* **What is required**
Could you set down exactly the lines of the data below, starting at the one that holds "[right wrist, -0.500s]" and ending at the one that holds "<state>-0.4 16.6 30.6", both included, and only those?

* **Data below**
⁂
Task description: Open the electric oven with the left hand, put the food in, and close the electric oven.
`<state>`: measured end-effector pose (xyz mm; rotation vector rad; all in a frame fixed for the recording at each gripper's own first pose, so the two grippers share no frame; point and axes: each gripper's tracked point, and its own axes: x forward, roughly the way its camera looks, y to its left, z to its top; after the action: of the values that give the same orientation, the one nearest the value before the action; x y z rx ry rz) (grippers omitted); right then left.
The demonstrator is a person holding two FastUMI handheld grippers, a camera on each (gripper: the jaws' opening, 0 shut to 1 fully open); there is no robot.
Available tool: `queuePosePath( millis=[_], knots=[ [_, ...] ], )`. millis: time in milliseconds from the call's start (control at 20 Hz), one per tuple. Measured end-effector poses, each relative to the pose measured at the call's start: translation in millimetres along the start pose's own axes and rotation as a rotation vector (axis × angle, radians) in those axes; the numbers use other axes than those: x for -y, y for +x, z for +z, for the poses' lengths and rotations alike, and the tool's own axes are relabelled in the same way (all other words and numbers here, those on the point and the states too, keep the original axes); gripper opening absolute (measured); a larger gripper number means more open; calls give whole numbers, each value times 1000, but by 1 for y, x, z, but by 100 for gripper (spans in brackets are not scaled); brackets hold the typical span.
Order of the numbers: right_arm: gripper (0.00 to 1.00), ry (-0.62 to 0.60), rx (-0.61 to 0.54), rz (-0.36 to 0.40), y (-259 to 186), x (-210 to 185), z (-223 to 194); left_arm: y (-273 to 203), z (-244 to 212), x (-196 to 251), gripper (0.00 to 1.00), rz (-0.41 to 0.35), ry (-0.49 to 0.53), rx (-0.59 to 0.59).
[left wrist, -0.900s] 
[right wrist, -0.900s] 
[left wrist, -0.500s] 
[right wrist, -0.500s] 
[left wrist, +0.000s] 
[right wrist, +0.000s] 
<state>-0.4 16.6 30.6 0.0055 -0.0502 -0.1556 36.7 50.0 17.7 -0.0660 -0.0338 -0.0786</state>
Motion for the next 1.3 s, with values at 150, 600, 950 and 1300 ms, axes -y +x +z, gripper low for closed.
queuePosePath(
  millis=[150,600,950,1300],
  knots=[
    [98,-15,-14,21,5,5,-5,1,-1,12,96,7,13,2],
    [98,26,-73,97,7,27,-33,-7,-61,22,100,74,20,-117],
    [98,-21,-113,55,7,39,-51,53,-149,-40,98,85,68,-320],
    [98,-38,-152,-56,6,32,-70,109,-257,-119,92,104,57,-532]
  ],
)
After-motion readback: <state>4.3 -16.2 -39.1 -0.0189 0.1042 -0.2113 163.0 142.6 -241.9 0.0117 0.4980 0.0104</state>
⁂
* **Task solution**
[right wrist, -0.500s] 
[left wrist, +0.000s] 
[right wrist, +0.000s] 
<state>-0.4 16.6 30.6 0.0055 -0.0502 -0.1556 36.7 50.0 17.7 -0.0660 -0.0338 -0.0786</state>

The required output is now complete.